YOUR OBJECTIVE |
Go through the entries below and say how many lines contain the string "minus"; write only that number.

──────── EXCERPTED RECORDS ────────

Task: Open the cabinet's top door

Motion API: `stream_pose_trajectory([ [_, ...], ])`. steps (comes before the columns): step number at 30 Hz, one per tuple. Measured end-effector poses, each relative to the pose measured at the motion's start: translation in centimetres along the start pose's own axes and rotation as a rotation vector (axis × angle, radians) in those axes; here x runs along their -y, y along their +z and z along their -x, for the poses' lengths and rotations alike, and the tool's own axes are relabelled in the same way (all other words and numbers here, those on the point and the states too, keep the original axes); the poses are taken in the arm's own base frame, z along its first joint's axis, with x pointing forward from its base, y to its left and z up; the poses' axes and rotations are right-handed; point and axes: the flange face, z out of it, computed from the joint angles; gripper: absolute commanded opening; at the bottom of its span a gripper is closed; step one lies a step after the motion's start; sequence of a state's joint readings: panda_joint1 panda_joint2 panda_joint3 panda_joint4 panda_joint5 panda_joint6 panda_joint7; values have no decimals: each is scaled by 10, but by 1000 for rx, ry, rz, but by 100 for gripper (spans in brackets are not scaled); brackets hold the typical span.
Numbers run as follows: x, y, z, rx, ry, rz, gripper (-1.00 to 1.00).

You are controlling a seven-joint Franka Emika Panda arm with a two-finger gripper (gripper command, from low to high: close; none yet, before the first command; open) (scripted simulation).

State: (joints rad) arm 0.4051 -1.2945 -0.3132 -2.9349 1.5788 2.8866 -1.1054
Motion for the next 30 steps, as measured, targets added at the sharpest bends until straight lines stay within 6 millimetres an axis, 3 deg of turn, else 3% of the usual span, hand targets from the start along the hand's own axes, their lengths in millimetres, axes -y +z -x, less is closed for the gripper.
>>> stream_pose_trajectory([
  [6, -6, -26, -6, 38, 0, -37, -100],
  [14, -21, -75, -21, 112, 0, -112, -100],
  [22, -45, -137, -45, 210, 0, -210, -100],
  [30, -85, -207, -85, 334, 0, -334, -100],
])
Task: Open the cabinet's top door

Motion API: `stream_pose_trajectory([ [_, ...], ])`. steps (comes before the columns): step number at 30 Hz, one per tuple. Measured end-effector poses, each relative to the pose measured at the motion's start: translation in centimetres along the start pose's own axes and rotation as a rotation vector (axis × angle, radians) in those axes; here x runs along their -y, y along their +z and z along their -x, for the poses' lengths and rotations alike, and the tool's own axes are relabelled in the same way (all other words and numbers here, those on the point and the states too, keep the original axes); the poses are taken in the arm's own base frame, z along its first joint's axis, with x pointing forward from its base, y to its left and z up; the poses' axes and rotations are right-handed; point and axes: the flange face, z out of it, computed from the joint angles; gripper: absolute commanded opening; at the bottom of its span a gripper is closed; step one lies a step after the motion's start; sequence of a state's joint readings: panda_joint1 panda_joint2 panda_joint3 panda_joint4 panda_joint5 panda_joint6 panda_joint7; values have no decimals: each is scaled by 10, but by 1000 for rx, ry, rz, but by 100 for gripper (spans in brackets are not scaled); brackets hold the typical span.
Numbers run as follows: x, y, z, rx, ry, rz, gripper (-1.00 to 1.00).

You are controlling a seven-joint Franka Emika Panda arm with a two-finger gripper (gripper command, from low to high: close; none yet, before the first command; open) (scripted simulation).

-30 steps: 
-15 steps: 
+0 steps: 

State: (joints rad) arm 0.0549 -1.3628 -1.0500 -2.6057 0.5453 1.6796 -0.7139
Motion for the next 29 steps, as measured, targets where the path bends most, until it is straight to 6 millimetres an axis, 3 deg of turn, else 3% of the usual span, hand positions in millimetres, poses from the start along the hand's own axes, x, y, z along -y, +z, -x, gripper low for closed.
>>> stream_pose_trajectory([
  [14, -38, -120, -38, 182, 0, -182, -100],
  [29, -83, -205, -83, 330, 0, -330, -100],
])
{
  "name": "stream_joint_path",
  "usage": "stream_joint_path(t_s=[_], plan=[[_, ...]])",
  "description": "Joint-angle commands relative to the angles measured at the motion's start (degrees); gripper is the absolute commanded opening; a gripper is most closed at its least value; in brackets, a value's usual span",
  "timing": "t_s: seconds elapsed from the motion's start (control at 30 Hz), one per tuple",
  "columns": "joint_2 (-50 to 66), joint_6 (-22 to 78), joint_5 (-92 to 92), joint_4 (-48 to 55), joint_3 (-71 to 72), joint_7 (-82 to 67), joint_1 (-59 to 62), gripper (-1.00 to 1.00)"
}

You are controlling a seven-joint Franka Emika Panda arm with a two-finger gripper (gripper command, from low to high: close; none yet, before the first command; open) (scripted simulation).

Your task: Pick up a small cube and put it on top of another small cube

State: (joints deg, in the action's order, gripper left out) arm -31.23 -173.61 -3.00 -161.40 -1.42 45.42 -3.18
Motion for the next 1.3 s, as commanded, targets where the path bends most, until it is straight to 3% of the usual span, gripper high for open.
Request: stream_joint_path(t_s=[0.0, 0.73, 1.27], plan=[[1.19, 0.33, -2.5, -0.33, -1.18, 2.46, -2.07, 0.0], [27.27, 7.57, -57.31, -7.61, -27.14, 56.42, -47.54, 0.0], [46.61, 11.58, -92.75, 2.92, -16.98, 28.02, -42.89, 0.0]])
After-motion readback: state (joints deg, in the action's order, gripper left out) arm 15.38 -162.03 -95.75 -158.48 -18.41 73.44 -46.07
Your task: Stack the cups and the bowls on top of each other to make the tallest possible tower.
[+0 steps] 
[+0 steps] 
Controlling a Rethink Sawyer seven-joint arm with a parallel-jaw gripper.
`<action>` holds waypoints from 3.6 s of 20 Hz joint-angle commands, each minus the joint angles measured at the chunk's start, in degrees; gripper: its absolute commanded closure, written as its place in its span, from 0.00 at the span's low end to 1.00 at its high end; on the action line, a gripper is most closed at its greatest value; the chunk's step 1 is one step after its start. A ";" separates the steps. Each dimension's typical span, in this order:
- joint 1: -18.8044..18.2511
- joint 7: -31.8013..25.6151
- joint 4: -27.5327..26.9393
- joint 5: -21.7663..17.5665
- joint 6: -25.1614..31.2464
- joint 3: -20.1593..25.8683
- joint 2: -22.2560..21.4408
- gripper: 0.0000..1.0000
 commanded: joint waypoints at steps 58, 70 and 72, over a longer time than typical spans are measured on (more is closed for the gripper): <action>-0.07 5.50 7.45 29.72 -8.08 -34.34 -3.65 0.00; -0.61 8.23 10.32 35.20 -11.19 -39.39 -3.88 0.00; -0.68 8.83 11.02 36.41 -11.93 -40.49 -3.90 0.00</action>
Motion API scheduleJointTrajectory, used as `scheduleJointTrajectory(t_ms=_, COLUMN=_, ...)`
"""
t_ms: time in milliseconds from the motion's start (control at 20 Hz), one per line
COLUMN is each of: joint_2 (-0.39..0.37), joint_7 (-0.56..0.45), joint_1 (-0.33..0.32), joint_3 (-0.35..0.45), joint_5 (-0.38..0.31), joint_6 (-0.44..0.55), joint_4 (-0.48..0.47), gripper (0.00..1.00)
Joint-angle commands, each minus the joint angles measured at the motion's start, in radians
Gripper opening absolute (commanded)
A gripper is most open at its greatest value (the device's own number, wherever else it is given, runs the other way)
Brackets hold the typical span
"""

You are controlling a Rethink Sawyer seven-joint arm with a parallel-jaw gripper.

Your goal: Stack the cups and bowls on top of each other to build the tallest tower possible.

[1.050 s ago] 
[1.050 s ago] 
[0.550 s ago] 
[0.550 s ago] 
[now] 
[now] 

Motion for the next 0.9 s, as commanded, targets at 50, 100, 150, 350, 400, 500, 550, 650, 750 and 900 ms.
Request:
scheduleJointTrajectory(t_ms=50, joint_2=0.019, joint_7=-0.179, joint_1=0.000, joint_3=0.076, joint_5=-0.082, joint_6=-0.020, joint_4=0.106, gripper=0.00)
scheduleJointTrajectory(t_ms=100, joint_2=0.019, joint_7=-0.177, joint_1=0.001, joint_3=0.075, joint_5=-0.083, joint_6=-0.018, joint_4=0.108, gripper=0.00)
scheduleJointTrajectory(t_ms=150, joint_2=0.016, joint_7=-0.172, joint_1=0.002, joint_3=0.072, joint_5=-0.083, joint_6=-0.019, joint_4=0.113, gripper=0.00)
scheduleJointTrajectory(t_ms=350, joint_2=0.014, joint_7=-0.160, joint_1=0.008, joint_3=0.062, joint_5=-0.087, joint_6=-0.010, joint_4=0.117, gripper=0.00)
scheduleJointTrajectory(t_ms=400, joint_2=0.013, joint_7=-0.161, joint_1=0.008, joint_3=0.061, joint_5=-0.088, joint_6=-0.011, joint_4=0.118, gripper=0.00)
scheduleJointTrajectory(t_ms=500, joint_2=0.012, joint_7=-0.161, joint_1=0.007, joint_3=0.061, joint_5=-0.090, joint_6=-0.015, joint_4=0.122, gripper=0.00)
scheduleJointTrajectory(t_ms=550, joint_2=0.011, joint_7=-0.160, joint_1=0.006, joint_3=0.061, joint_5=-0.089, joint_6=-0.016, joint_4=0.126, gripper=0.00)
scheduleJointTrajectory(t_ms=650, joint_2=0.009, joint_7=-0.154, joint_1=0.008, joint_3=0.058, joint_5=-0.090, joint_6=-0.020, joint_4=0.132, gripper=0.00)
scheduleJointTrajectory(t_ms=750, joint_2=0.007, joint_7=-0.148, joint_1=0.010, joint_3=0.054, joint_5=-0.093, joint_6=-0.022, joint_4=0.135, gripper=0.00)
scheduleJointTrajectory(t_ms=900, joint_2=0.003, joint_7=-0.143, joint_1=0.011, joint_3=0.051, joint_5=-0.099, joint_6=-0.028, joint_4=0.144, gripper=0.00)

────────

EXERCISE RESPONSE |
2